[Assignment]: Exact transcription of the data below is required, without the images.

[Dataset records]:
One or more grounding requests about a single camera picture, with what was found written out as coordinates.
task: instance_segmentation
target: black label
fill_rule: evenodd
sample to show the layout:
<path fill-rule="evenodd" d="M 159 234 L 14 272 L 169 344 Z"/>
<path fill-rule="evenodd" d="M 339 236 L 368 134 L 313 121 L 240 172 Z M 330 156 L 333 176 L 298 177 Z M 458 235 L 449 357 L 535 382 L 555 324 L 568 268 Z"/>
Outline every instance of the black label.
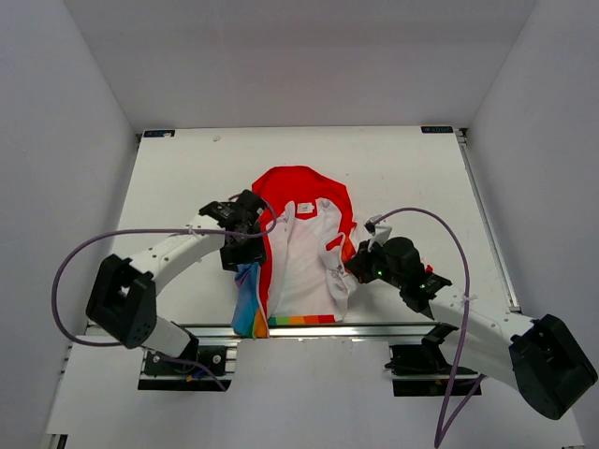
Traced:
<path fill-rule="evenodd" d="M 420 126 L 422 134 L 453 134 L 451 126 Z"/>
<path fill-rule="evenodd" d="M 153 129 L 152 131 L 144 131 L 145 138 L 174 138 L 174 129 Z"/>

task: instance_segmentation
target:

[Output of the task]:
One or more grounding requests about a single camera picture, with what was found written out as coordinates.
task: instance_segmentation
target: black label
fill_rule: evenodd
sample to show the layout:
<path fill-rule="evenodd" d="M 159 234 L 14 272 L 169 344 Z"/>
<path fill-rule="evenodd" d="M 339 236 L 368 134 L 313 121 L 240 172 Z M 330 156 L 333 176 L 298 177 Z M 458 235 L 449 357 L 535 382 L 555 324 L 568 268 Z"/>
Outline every instance of the black label.
Traced:
<path fill-rule="evenodd" d="M 420 126 L 422 134 L 453 134 L 451 126 Z"/>
<path fill-rule="evenodd" d="M 153 129 L 152 131 L 144 131 L 145 138 L 174 138 L 174 129 Z"/>

task: instance_segmentation
target:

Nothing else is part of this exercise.